### Given material:
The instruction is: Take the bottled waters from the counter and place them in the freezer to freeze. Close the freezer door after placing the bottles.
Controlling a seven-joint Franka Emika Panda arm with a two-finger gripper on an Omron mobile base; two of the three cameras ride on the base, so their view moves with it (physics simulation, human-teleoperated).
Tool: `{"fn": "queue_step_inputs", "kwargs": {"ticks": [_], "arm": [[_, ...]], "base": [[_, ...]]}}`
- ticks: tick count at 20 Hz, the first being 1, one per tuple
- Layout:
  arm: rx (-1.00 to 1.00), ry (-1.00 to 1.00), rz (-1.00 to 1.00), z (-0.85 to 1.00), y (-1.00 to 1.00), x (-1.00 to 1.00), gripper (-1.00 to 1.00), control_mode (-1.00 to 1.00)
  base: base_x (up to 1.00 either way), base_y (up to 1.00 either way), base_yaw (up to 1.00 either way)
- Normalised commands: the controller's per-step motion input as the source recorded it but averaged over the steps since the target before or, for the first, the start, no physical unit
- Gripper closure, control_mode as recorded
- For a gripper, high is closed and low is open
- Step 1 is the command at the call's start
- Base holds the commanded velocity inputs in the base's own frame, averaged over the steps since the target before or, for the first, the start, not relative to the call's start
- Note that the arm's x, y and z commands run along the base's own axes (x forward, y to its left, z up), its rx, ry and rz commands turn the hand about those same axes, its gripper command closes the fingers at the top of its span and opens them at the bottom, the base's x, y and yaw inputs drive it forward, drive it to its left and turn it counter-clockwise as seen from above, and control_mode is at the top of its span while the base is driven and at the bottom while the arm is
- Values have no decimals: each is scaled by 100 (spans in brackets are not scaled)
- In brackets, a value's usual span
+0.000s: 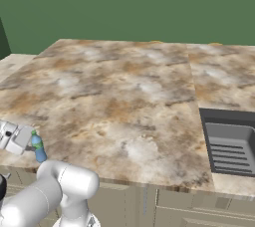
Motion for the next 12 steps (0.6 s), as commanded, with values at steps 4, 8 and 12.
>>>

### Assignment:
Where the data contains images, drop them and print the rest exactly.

### Result for this task:
The instruction is: Take the bottled waters from the counter and place them in the freezer to freeze. Close the freezer door after placing the bottles.
Controlling a seven-joint Franka Emika Panda arm with a two-finger gripper on an Omron mobile base; two of the three cameras ride on the base, so their view moves with it (physics simulation, human-teleoperated).
Tool: `{"fn": "queue_step_inputs", "kwargs": {"ticks": [_], "arm": [[_, ...]], "base": [[_, ...]]}}`
- ticks: tick count at 20 Hz, the first being 1, one per tuple
- Layout:
  arm: rx (-1.00 to 1.00), ry (-1.00 to 1.00), rz (-1.00 to 1.00), z (-0.85 to 1.00), y (-1.00 to 1.00), x (-1.00 to 1.00), gripper (-1.00 to 1.00), control_mode (-1.00 to 1.00)
  base: base_x (up to 1.00 either way), base_y (up to 1.00 either way), base_yaw (up to 1.00 either way)
- Normalised commands: the controller's per-step motion input as the source recorded it but averaged over the steps since the target before or, for the first, the start, no physical unit
- Gripper closure, control_mode as recorded
- For a gripper, high is closed and low is open
- Step 1 is the command at the call's start
- Base holds the commanded velocity inputs in the base's own frame, averaged over the steps since the target before or, for the first, the start, not relative to the call's start
- Note that the arm's x, y and z commands run along the base's own axes (x forward, y to its left, z up), its rx, ry and rz commands turn the hand about those same axes, its gripper command closes the fingers at the top of its span and opens them at the bottom, the base's x, y and yaw inputs drive it forward, drive it to its left and turn it counter-clockwise as seen from above, and control_mode is at the top of its span while the base is driven and at the bottom while the arm is
- Values have no decimals: each is scaled by 100 (spans in brackets are not scaled)
- In brackets, a value's usual span
+0.000s: 
Motion for the next 12 steps (0.6 s), as commanded, with values at steps 4, 8 and 12.
>>>

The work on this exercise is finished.